## YOUR INSTRUCTIONS
Count every line in the following entries where the word "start" appears. Give the count alone.

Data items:
────

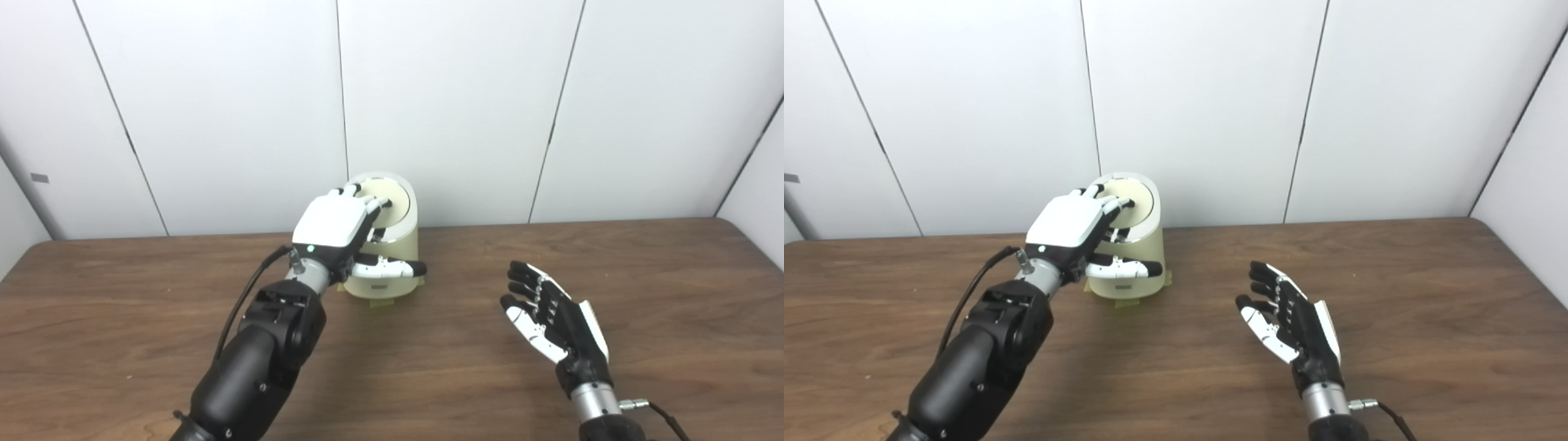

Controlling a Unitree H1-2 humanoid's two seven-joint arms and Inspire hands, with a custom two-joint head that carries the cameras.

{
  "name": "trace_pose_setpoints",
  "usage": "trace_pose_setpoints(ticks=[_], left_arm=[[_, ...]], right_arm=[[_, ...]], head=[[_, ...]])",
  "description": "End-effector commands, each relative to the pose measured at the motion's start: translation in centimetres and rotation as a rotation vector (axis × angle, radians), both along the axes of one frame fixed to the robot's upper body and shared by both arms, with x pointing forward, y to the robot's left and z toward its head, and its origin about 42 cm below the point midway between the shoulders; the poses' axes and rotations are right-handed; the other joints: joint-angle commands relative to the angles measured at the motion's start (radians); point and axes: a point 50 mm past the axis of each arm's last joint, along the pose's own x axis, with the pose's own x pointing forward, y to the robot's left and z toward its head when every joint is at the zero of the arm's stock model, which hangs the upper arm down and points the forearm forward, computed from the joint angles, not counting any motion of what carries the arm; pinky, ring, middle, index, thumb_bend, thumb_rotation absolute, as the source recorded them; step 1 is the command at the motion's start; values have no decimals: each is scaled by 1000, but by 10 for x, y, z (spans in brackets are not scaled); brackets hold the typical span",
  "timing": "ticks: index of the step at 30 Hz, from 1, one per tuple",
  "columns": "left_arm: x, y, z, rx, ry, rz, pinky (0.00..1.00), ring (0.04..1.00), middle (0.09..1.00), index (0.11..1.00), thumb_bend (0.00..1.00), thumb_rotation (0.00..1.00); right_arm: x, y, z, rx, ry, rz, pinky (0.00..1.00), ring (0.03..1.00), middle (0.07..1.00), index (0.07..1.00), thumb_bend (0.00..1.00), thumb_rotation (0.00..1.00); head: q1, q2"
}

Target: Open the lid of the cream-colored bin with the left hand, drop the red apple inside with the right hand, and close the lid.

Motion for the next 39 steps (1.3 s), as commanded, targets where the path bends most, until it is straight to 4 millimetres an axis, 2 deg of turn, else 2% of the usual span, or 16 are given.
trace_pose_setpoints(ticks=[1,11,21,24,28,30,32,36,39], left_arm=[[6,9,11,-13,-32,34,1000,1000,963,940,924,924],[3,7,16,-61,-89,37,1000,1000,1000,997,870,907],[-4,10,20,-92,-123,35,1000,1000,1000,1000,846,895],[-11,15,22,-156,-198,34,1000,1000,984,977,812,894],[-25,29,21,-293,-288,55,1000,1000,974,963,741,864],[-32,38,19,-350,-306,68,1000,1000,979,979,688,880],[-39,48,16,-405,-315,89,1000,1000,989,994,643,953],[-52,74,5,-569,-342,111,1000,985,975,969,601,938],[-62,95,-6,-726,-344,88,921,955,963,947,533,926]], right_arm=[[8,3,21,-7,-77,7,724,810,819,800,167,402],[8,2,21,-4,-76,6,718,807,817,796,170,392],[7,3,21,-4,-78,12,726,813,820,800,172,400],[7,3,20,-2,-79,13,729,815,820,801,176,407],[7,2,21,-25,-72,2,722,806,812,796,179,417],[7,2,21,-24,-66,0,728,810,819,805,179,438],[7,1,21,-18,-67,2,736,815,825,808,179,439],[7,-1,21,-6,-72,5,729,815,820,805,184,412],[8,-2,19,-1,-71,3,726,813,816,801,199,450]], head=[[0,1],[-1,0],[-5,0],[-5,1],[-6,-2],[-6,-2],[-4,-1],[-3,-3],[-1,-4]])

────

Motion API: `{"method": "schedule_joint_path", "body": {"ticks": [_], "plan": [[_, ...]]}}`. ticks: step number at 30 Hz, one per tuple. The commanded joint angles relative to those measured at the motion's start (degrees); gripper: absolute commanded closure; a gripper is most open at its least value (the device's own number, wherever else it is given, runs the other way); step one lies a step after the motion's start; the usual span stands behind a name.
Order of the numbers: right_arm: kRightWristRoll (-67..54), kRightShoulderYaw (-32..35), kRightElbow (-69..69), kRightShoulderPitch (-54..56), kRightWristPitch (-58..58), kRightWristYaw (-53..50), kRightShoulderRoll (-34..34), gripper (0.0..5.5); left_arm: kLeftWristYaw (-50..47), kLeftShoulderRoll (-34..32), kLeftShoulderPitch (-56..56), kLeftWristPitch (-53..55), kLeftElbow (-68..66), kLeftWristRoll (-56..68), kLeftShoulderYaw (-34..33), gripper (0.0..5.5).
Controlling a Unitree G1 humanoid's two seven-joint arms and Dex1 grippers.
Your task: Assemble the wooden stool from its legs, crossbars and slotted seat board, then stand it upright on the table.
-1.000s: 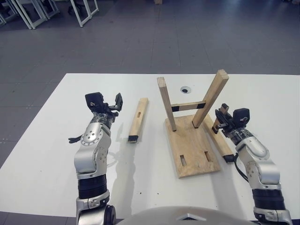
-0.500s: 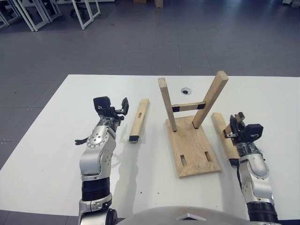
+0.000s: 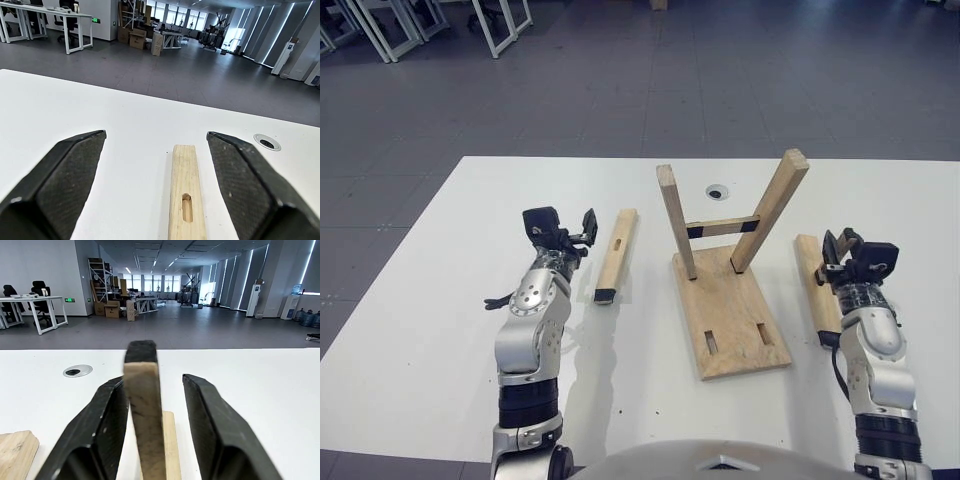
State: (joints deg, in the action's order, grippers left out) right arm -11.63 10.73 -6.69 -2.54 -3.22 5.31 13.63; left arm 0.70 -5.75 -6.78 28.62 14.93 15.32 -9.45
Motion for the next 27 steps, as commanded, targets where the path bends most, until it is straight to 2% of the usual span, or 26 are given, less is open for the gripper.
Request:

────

## SOLUTION FOR THIS PROBLEM
2